Hi, I’m having an issue where the loss isn’t behaving as expected. I’ve looked at similar questions in discussion forums and tried adjusting some things based on those suggestions, but it still hasn’t resolved the problem.
I went through my notebook several times but I am unable to find out the issue. Please someone help me to resolve this.
see if this helps you
I’ve already made those changes based on your suggestions. However, it’s still not working for me. I’ve been stuck on this for a while. Can I send you my code? Could you please review it and help me find the mistake? I really appreciate your help.

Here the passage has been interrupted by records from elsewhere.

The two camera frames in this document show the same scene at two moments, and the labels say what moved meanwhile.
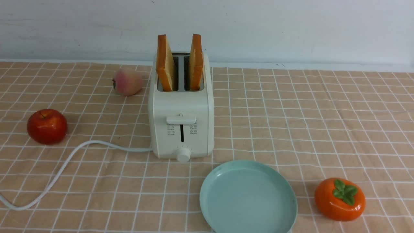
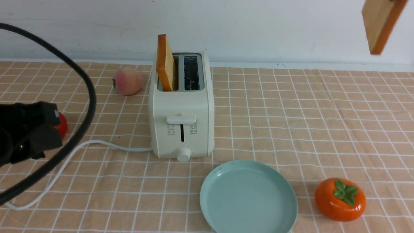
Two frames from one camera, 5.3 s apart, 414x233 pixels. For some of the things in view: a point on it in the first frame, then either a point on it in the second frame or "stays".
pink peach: x=127 y=82 stays
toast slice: x=196 y=62 -> x=380 y=17
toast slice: x=165 y=66 stays
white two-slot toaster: x=181 y=122 stays
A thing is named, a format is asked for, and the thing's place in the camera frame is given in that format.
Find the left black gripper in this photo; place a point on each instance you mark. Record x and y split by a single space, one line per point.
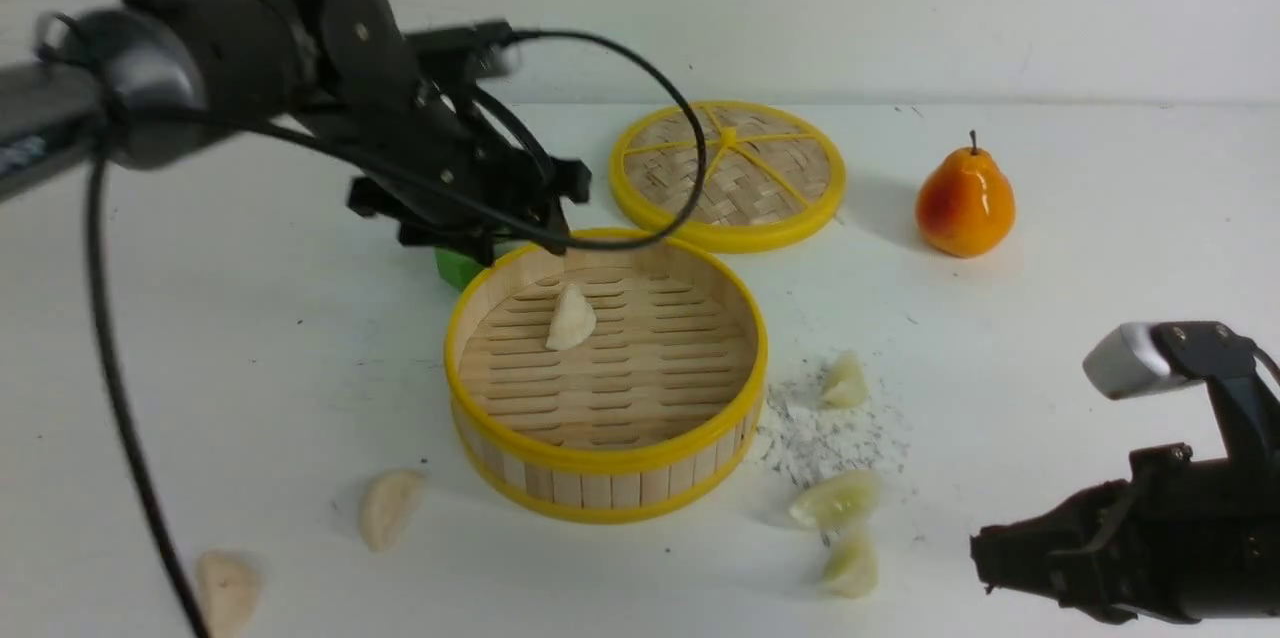
446 176

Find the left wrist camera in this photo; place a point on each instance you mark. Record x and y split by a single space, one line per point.
465 53

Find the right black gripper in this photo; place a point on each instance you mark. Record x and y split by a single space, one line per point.
1182 541

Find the bamboo steamer tray yellow rim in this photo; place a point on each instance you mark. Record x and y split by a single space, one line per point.
650 414

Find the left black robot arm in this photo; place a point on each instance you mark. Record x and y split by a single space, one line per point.
154 81

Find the pale green dumpling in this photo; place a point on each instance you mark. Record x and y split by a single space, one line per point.
838 502
845 386
852 569

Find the orange toy pear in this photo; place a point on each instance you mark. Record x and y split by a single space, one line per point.
966 206

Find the green cube block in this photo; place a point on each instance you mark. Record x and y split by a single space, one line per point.
457 270

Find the white dumpling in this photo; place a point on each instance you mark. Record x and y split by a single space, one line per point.
387 505
229 592
573 322

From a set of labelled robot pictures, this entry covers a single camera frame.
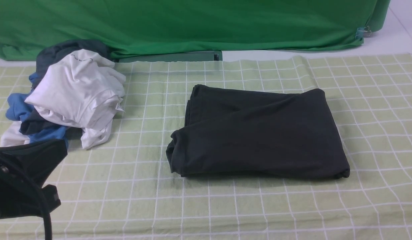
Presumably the green checkered tablecloth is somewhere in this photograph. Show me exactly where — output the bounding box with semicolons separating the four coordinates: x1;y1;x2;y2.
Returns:
0;53;412;240

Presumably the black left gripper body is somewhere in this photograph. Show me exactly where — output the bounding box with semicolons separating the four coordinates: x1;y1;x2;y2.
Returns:
0;168;61;220

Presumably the dark gray garment in pile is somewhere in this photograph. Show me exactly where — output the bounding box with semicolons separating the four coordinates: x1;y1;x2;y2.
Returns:
20;39;112;136

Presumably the dark gray long-sleeve shirt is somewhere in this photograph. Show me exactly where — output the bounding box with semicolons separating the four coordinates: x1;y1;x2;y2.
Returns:
165;85;350;180

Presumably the green backdrop cloth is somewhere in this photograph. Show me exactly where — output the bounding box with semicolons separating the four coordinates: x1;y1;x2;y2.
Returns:
0;0;390;61

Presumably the blue garment in pile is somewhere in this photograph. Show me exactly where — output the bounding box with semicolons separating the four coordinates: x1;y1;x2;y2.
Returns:
0;89;68;147

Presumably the metal binder clip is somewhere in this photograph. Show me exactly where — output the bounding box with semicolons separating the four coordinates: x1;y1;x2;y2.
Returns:
354;26;372;39

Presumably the white shirt in pile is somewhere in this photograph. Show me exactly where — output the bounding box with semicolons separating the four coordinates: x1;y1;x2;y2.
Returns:
0;49;126;150

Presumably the green base bar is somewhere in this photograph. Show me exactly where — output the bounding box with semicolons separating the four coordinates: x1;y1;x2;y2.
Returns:
115;50;223;63

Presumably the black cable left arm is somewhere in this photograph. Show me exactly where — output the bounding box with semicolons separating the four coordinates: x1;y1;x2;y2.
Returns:
0;152;53;240

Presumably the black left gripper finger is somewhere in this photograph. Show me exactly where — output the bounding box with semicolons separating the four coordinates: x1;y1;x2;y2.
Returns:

can you send screenshot of download checkpoints exercise 4 by personal dm
the linked provided for download checkpoint requires correction only space wise.
I suppose you copy pasted but I think you tried copy pasting the link in section causing extra space between ssd, in your code link it is seen as s sd
next for code copy checkpoint to test data, kind use the below link
copy the checkpoint to the test_data folder models/research/object_detection/test_data/
!cp -r ssd_resnet50_v1_fpn_640x640_coco17_tpu-8/checkpoint models/research/object_detection/test_data/
Regards
DP
issues with your codes
- from Exercise 2: Visualize the training images
for code line
define the path (string) for each image, you have used incorrect directory (you used global variable) where as you were suppose to use the assign the name (string) of the directory containing the training images, i.e. train_image_dir
- Now from Exercise 10: Define the training step
In the preprocess the image step
You were suppose to create an empty list of preproccessed_image_list and true_shape list
Then preprocess the img in the image_list loop where you create processed_img, true_shape using model.preprocess function to img, then under this loop first you append the processed_img to the preprocessed_image_list using .append, and lastly append the true_shape to the true_shape list
Now you create the tensor form of preproccessed_image_list and true_shape list in separate steps using tf.concat. please make sure to mention correct axis
Your make a prediction code is correct
Now while calculating total loss, you need to do corrections as you missed this step
Calculate the loss (and make sure the loss function has the ground truth to compare with the prediction)
So use the model.provide_groundtruth to create a list of groundtruth_boxes_list, groundtruth_classes_list.
Now comes your losses_dict and total loss codes, also in total loss please mention Loss and not loss
You also have not written codes for
Optimize the model’s selected variables-For this you can refer the section before exercise 10
Remember everything I mentioned was explained before the exercise 10, in calculate loss and provide groundtruth section.